- [Work to complete] Output the line that contains "any black equipment", then every line beneath it through the end of the records, exactly as given and with no other lines.

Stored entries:
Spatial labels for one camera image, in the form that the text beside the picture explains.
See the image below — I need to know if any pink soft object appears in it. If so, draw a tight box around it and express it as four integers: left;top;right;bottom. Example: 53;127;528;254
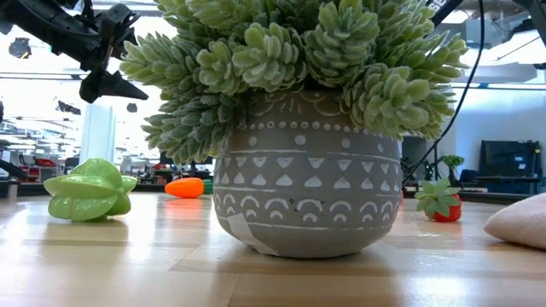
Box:
483;193;546;251

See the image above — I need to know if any black equipment case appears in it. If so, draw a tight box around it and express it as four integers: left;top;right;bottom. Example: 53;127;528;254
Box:
478;139;543;196

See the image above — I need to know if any black aluminium table frame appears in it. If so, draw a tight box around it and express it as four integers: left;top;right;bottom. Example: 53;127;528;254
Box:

- [Exercise response]
See the image above — I need to know if any black equipment case appears in it. If so, draw a tight box around it and express it as four integers: left;top;right;bottom. Example: 53;127;528;254
Box:
478;139;543;196

See the image above — I need to know if any black aluminium table frame appears in it. If so, draw a tight box around it and express it as four integers: left;top;right;bottom. Example: 53;127;528;254
Box:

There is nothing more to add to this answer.